Source material
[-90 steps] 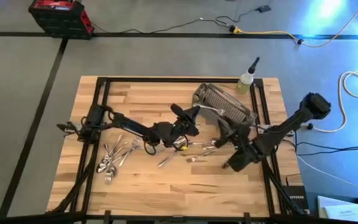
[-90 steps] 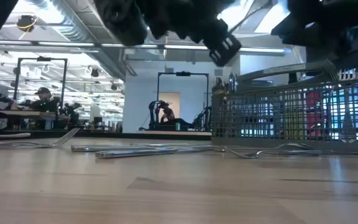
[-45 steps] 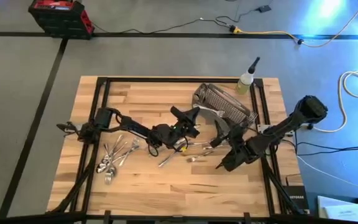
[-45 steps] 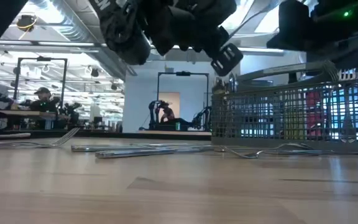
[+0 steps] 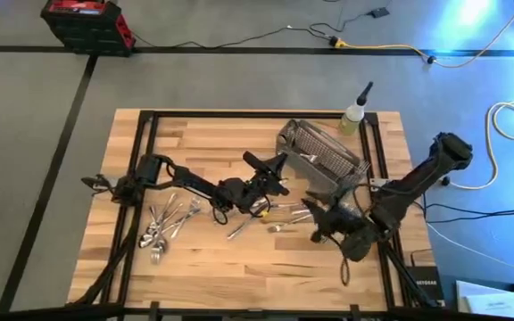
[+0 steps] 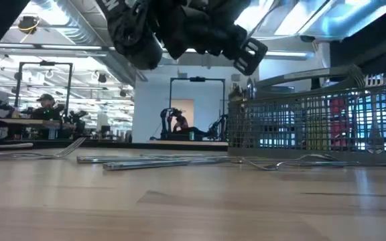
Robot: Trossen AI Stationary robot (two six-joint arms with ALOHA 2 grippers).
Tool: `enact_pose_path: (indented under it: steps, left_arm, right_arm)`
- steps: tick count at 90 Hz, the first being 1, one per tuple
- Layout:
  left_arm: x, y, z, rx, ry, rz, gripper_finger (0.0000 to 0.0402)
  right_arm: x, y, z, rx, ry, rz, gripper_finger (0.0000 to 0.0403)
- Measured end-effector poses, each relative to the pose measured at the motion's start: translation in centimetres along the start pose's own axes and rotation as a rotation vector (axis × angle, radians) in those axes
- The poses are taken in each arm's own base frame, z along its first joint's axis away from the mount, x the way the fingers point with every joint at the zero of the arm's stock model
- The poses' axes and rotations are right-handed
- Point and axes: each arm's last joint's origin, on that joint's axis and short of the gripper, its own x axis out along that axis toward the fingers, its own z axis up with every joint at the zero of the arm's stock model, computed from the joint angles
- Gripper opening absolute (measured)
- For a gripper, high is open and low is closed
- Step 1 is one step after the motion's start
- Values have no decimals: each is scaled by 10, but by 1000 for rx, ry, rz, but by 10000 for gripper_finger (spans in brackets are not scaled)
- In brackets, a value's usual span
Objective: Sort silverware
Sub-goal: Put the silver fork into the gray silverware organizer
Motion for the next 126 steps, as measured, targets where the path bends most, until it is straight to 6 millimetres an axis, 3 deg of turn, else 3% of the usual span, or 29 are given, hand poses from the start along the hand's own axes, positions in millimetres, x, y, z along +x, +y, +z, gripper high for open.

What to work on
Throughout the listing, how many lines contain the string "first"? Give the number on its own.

Result of this task
2